I’ve recently been diagnosed with Parkinson’s. If you were me – which research project or trial would you volunteer for?
This question is being asked by a woman in – oh, her early thirties? She’s near the front so it’s a bit difficult to see from my chair at the back. Although, being by a window, I do have an amazing view of the misty city’s domes and spires. From the ninth floor of the Bentley Institute building, we are looking down on St Paul’s. We’d spent a little time before the meeting started picking out landmarks and talking with one of the staff. ActorLaddie asked if they had a roof garden. No, apparently they had a domed roof. So not the best shape for a roof garden. Unless, I suppose, a hanging one.
So that you don’t burst with suspense, I’m going to tell you now that the answer to the woman’s question was, in essence, it depends.
I think that it’s a very positive sign about the progress being made in research that this young woman not only knows that there are things happening, exciting things happening, which are going to defeat Parkinson’s but also that there is so much going on, she might actually have a choice of projects.
Range was the key thought resonating through the Cure Parkinson’s Trust research meeting last week (11/4/18).
In his introduction, Dr Richard Wyse had pointed out that there would be more than twenty different clinical trials taking place by next year, in over eighty hospitals. So a great range of studies.
But Parkinson’s itself is a condition with a considerable range of symptoms, effects, challenges, outcomes. There’s an immense difference between the Parkinson’s of, say, someone diagnosed with a tremor in their twenties and someone diagnosed with stiffness, memory and balance problems in their late seventies.

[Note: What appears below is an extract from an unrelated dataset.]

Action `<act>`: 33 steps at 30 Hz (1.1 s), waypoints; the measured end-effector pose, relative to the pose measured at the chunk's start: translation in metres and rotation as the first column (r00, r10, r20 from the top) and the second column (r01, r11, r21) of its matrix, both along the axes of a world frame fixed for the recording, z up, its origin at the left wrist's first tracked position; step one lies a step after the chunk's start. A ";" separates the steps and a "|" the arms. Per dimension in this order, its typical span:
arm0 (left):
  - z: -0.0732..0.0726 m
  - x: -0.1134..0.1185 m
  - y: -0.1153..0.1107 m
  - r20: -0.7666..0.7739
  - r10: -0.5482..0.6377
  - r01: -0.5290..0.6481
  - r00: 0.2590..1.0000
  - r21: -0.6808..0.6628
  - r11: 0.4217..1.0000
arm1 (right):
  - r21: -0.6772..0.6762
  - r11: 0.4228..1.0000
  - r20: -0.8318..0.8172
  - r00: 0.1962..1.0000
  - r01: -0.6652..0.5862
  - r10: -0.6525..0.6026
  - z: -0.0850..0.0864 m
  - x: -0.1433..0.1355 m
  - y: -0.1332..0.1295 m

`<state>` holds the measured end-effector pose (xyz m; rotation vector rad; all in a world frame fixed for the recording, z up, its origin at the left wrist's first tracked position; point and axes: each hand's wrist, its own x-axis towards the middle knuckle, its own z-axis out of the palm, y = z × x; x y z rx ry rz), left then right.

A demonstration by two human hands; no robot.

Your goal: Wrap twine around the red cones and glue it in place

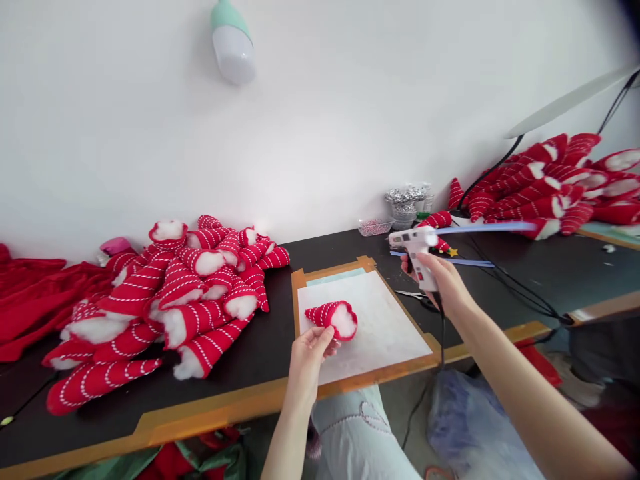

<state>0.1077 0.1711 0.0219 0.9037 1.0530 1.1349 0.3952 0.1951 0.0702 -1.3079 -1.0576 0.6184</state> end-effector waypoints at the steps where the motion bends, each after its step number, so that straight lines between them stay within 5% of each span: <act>1: 0.005 0.000 -0.004 0.079 0.000 0.003 0.997 -0.034 0.999 | 0.053 0.998 -0.120 0.993 0.017 -0.011 0.000 -0.011 -0.020; 4: 0.017 0.003 -0.018 0.253 0.009 0.021 0.967 -0.115 0.993 | 0.079 0.994 -0.205 0.977 0.080 -0.063 -0.009 -0.052 -0.074; 10: 0.027 0.015 -0.051 0.388 0.054 0.014 0.920 -0.172 0.985 | 0.138 0.990 0.052 0.999 0.006 -0.013 -0.043 -0.126 -0.128; 20: 0.018 0.028 -0.083 0.419 -0.002 0.053 0.908 -0.109 0.993 | 0.270 0.962 0.225 0.970 0.029 -0.093 -0.050 -0.153 -0.133; 26: 0.020 0.020 -0.089 0.338 -0.090 0.107 0.937 -0.031 0.994 | 0.142 0.990 0.105 0.994 0.019 -0.035 -0.047 -0.150 -0.133; 33: 0.024 0.015 -0.087 0.323 -0.116 0.133 0.939 -0.033 0.991 | 0.172 0.983 -0.108 0.991 -0.058 0.077 -0.047 -0.153 -0.131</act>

So the key challenge for researchers is getting the right patient involved with the right trial. For example, suppose a drug is tried with ten patients and found to have a positive effect on the five younger but not on the five older. Without looking carefully at the range of patients, a misleading conclusion might be drawn that, on average, the drug was not effective.
So a range of volunteers is needed to support the range of research programmes and Richard urged patients to get involved.
Professor Huw Morris gave an optimistic talk about his work focusing on the biology of PD and particularly genetics. It’s a complicated subject, and I can’t hope to do it justice in a summary: the whole talk will be available soon through the CPD website, I believe. Some of the points which stood out for me were:
- An underlining of the range of PD experience: in some people the condition seems very stable, perhaps not changing much over twenty years; in others it may move rapidly from the start.
- So, if you’re asked about a whole load of symptoms you don’t have, this doesn’t mean that you will necessarily get these symptoms. It’s just a reflection of the variation among people with PD.
- Only a very small percentage of PD is inherited: less than 5%. But beyond this, there are genetic variations which make people much more or a little more susceptible to developing the disease.
- Learning more about the biochemistry and genetics behind the various manifestations of PD will facilitate getting the right patients on the right trials.
- Also, this knowledge might make it possible in the future to pick up and address PD pre-symptomatically.
- Key phrase: precision medicine.
Professor Roger Barker asked the question “Is PD one disease or several?” His area of work is looking at large groups of people – and we’re talking, all of Cambridgeshire – who either have or might have PD; collecting and analysing information about those people and monitoring their progress over years. He’s done this with two separate cohorts, fifteen years apart. He’s then gone on to compare results.
Again, there was lots of information to take in but well worth a look once it’s online. The points I jotted down were:
- Having PD does not affect the rate of mortality. That is, PD doesn’t kill you: you die with and not from
- The dominant factor governing progression paths appears to be age at diagnosis. In his most recent study, the average age at diagnosis was 69 (though 59 in the USA – I have no idea why). The older you are at diagnosis, the faster the condition tends to progress, in general. Though, of course, not for everyone.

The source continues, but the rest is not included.